Education in section must be from an accredited educational institution recognized by the American Health Information Management Association (AHIMA) and/or American Academy of Professional Coders (AAPC).
Completion of AAPC or AHIMA coding certification preparation courses that include the above coursework and lead to successful course completion and coding certification may be accepted in lieu of university/college credit by the AFMS MCPO on a case-by-case basis.
Coding Certifications: Medical Coding Auditors are required to possess a certification in good standing from each of the following:
Professional Services Coding Certifications: The following are recognized professional certifications: Registered Health Information Technician (RHIT); Registered Health Information Administrator
(RHIA); Certified Professional Medical Coding Auditor (CPMA); Certified Professional Coder (CPC); Certified Outpatient Coder (COC); or Certified Coding Specialist – Physician (CCS-P).
Institutional (Facility) Coding Certifications: Certified Inpatient Coder (CIC), Certified Coding Specialist (CCS).

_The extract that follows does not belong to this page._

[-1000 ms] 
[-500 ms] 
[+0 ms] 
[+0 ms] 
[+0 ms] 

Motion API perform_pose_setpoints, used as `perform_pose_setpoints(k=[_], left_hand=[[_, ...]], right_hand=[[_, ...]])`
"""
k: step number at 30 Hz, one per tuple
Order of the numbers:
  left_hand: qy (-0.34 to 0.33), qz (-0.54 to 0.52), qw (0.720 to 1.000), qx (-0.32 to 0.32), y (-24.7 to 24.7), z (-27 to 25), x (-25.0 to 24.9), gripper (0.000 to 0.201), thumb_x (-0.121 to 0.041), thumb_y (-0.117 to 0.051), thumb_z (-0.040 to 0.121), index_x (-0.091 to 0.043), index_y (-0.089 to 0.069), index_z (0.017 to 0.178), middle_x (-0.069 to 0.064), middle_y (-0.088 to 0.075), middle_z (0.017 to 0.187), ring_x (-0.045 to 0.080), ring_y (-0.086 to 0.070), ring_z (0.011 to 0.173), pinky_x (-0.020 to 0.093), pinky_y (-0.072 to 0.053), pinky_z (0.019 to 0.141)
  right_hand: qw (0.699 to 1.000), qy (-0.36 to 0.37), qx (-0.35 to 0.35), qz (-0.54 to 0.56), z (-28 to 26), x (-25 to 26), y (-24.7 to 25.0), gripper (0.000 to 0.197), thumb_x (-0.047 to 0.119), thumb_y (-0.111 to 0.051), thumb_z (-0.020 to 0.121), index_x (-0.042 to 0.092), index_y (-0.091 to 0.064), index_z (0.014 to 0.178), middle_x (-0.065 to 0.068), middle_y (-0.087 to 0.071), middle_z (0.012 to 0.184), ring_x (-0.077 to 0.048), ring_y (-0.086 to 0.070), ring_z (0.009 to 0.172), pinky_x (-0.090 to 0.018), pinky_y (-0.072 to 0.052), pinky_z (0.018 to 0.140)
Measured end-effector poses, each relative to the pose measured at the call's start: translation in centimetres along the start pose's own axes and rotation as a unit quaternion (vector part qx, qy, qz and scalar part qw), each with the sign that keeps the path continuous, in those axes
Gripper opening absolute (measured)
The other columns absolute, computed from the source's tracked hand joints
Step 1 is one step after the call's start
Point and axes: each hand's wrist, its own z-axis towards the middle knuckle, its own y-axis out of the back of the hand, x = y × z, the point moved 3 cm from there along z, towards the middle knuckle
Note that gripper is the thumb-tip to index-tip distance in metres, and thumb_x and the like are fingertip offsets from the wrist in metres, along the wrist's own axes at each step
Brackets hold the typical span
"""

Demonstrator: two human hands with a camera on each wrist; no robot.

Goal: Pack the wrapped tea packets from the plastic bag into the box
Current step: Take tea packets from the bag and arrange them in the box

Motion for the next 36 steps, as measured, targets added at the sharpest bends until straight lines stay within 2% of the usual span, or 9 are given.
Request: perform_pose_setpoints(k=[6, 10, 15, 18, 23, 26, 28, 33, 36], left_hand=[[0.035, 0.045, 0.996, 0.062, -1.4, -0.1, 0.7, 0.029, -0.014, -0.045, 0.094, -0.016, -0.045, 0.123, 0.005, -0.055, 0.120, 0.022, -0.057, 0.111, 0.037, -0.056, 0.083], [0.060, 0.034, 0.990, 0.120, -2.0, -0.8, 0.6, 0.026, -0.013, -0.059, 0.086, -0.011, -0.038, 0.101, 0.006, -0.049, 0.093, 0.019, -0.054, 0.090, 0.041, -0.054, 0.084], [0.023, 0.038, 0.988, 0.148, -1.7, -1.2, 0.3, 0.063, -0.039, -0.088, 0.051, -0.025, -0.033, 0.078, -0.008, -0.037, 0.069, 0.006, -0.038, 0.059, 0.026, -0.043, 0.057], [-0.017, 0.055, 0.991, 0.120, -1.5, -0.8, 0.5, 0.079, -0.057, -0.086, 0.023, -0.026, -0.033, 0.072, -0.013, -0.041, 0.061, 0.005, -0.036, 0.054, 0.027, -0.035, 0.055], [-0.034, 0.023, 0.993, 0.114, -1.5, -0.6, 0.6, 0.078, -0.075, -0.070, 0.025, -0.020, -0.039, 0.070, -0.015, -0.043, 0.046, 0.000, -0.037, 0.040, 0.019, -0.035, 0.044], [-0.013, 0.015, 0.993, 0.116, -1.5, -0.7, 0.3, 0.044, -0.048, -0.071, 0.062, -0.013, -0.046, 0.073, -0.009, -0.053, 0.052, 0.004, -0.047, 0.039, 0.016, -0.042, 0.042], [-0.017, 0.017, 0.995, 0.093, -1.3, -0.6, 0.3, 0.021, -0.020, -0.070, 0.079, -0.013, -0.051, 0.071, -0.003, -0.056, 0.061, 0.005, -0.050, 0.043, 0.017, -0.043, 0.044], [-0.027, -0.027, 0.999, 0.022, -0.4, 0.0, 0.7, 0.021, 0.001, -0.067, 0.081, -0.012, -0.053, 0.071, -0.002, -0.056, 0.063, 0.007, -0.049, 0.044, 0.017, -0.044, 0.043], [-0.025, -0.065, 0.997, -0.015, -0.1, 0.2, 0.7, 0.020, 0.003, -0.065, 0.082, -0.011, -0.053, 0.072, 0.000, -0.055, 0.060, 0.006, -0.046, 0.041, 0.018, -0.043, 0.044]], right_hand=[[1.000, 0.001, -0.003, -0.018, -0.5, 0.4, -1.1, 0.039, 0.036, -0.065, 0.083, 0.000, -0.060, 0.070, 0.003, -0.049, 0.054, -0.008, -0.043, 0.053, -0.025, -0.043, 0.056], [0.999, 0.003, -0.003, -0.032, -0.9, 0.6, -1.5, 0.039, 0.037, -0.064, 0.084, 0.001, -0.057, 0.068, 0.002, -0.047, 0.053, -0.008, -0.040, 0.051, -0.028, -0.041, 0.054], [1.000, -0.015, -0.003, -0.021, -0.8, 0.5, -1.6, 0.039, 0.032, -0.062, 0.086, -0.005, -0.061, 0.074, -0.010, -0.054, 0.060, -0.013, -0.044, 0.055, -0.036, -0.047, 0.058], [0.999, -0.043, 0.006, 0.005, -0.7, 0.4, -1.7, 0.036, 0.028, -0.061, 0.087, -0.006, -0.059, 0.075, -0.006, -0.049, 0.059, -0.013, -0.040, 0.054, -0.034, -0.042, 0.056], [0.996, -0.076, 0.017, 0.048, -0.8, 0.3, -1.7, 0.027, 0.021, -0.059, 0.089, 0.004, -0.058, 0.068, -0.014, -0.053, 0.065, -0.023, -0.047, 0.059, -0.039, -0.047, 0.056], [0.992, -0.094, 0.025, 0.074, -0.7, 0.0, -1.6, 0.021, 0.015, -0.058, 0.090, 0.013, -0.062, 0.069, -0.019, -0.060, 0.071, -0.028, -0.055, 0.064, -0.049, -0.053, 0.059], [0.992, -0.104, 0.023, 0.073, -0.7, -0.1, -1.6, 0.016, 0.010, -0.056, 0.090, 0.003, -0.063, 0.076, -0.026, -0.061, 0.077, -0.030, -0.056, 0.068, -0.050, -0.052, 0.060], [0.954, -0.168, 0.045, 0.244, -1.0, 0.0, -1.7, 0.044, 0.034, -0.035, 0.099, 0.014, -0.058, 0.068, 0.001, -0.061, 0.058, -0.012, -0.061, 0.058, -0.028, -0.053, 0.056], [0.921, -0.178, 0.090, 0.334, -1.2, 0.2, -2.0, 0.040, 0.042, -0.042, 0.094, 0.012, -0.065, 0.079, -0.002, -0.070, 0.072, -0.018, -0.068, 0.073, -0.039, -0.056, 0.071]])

Other institutional coding certifications will be considered by the AFMS MCPO on a case-by-case basis.
Continuing Education Requirements: Medical coders shall maintain the required continuing education hours in order to maintain current and proper national certification(s) requirements for this position at no expense to the Government.

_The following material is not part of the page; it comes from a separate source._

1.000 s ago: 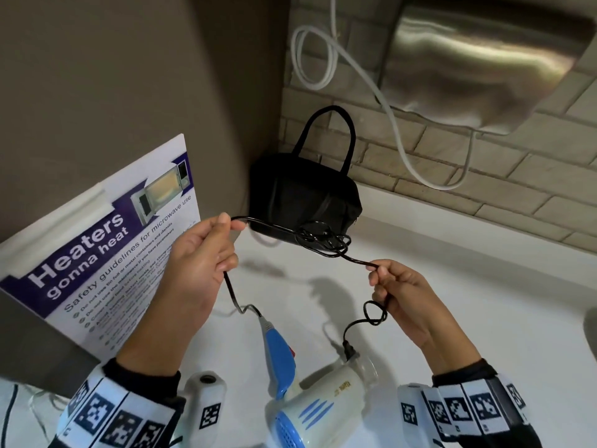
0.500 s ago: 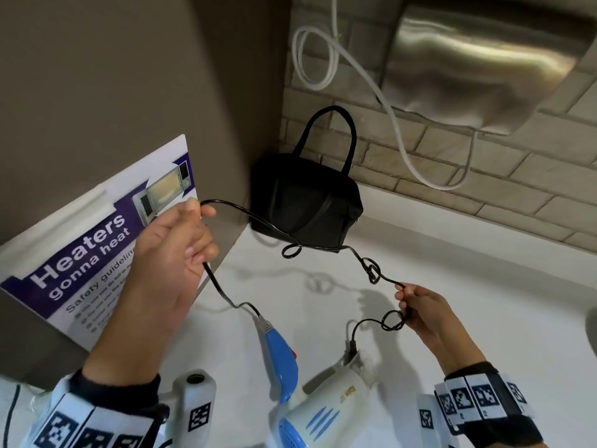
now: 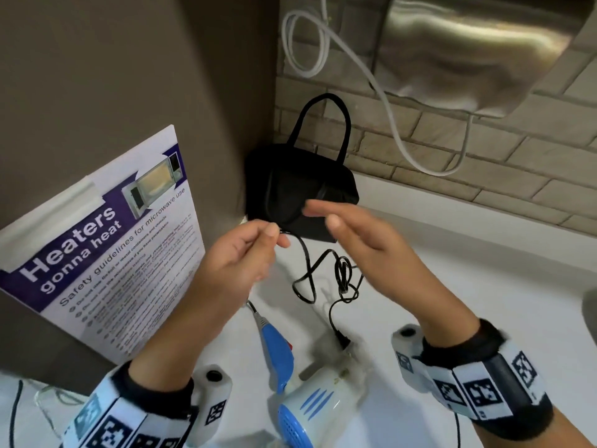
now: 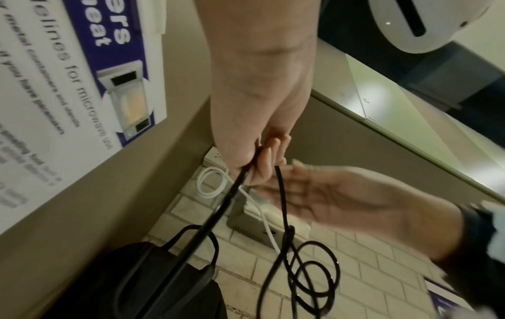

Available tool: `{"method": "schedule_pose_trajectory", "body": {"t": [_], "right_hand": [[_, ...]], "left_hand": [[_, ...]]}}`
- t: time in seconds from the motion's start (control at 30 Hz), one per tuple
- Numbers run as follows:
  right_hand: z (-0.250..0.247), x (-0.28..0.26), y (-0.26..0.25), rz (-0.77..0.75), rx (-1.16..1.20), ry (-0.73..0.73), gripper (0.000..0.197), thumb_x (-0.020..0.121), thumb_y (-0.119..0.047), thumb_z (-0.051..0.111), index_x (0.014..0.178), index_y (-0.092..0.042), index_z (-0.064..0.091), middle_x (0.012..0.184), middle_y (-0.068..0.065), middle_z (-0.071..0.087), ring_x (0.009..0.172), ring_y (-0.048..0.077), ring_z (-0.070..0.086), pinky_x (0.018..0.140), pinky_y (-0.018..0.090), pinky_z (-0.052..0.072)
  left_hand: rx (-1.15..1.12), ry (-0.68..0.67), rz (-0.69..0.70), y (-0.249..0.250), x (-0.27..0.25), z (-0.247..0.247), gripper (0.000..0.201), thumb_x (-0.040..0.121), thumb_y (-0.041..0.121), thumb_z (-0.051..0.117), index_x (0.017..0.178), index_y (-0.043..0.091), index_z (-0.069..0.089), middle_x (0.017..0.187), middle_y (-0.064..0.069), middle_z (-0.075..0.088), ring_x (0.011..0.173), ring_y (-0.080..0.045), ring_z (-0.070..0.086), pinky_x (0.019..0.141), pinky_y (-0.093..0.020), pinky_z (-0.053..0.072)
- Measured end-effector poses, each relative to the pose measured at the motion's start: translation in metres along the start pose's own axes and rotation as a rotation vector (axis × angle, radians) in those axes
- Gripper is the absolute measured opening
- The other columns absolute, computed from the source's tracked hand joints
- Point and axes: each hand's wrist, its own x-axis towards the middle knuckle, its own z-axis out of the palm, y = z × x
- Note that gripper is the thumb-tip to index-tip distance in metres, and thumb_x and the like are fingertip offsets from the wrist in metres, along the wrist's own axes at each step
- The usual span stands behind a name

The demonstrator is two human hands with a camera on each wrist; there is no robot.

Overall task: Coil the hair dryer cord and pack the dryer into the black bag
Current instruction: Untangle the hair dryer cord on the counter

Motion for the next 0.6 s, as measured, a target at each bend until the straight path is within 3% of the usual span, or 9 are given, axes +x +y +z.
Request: {"method": "schedule_pose_trajectory", "body": {"t": [0.07, 0.13, 0.17, 0.23, 0.3, 0.4, 0.5, 0.6], "right_hand": [[0.014, 0.007, -0.018, -0.077, -0.079, -0.146, 0.035, 0.1, -0.023, 0.042, 0.133, -0.018, 0.053, 0.117, -0.003, 0.063, 0.111, 0.003, 0.055, 0.096, 0.013, 0.04], [0.028, 0.014, -0.023, -0.132, -0.22, -0.184, 0.033, 0.1, -0.019, 0.042, 0.129, -0.014, 0.056, 0.1, 0.003, 0.061, 0.094, 0.009, 0.057, 0.084, 0.015, 0.042], [0.032, 0.018, -0.024, -0.133, -0.258, -0.179, 0.029, 0.099, -0.018, 0.043, 0.121, -0.012, 0.061, 0.09, 0.004, 0.059, 0.085, 0.011, 0.056, 0.077, 0.018, 0.042], [0.033, 0.022, -0.019, -0.088, -0.218, -0.193, 0.025, 0.099, -0.018, 0.045, 0.086, -0.015, 0.066, 0.07, -0.004, 0.055, 0.066, 0.008, 0.049, 0.064, 0.018, 0.038], [0.034, 0.023, -0.014, -0.059, -0.17, -0.201, 0.035, 0.099, -0.016, 0.045, 0.066, -0.027, 0.052, 0.058, -0.01, 0.051, 0.055, 0.009, 0.042, 0.055, 0.016, 0.033], [0.039, 0.021, 0.003, -0.059, -0.189, -0.191, 0.04, 0.095, -0.005, 0.042, 0.066, -0.032, 0.047, 0.069, -0.004, 0.059, 0.057, 0.014, 0.044, 0.057, 0.02, 0.039], [0.04, 0.021, 0.028, 0.013, -0.237, -0.195, 0.042, 0.085, 0.006, 0.038, 0.065, -0.031, 0.041, 0.066, -0.013, 0.05, 0.058, 0.011, 0.042, 0.057, 0.02, 0.04], [0.04, 0.02, 0.049, 0.042, -0.36, -0.236, 0.031, 0.077, 0.008, 0.038, 0.068, -0.021, 0.042, 0.063, -0.011, 0.044, 0.056, 0.008, 0.04, 0.052, 0.015, 0.031]], "left_hand": [[0.077, -0.059, 0.036, 0.003, -0.002, 0.007, 0.027, 0.098, 0.028, 0.047, 0.077, 0.022, 0.063, 0.054, 0.009, 0.044, 0.053, -0.005, 0.038, 0.055, -0.015, 0.036], [0.079, -0.055, 0.051, 0.004, -0.003, 0.009, 0.027, 0.094, 0.028, 0.044, 0.074, 0.022, 0.06, 0.055, 0.008, 0.051, 0.054, -0.005, 0.042, 0.055, -0.013, 0.038], [0.074, -0.018, 0.051, 0.003, -0.003, 0.008, 0.028, 0.093, 0.028, 0.042, 0.074, 0.021, 0.06, 0.055, 0.008, 0.051, 0.053, -0.004, 0.042, 0.054, -0.012, 0.038], [0.088, 0.103, 0.064, 0.002, -0.004, 0.005, 0.031, 0.097, 0.027, 0.041, 0.078, 0.014, 0.061, 0.055, 0.007, 0.049, 0.051, -0.002, 0.042, 0.054, -0.011, 0.038], [0.072, 0.202, 0.096, 0.003, -0.008, 0.005, 0.031, 0.1, 0.024, 0.04, 0.08, 0.014, 0.062, 0.055, 0.006, 0.045, 0.05, -0.002, 0.043, 0.055, -0.013, 0.039], [0.069, 0.248, 0.115, 0.004, -0.01, 0.004, 0.032, 0.095, 0.031, 0.038, 0.071, 0.027, 0.06, 0.053, 0.008, 0.044, 0.053, -0.011, 0.038, 0.057, -0.031, 0.034], [-0.004, 0.257, 0.1, 0.004, -0.009, 0.0, 0.034, 0.095, 0.026, 0.039, 0.067, 0.027, 0.058, 0.051, 0.01, 0.042, 0.049, -0.007, 0.035, 0.054, -0.026, 0.032], [-0.073, 0.255, 0.087, 0.005, -0.01, -0.001, 0.042, 0.1, 0.015, 0.038, 0.063, 0.025, 0.057, 0.048, 0.012, 0.04, 0.046, -0.003, 0.033, 0.048, -0.015, 0.032]]}}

Experience: A minimum of 5 years of medical coding and/or auditing experience in 2 or more medical, surgical and ancillary specialties within the past 10 years. Required experience must include Medical Severity - Diagnostic Related Group (MS-DRG) assignment. . A minimum of one (1) year of performance in the specialty is required to be qualifying. Multiple specialties encompass different medical specialties (i.e. Family Practice, Pediatrics, Gastroenterology, OB/GYN, etc.) that utilize ICD, E&M, CPT, and HCPCS codes. Ancillary specialties (PT/OT, Radiology, Lab, Nutrition, etc.) that usually do NOT use E&M codes do not count as qualifying experience. Additionally, coding, auditing and training exclusively for specialties such as home health, skilled nursing facilities, and rehabilitation care will not be considered as qualifying experience. Coding experience limited to making codes conform to specific payer requirements for the business office (insurance billing, accounts receivable) is not a qualifying factor.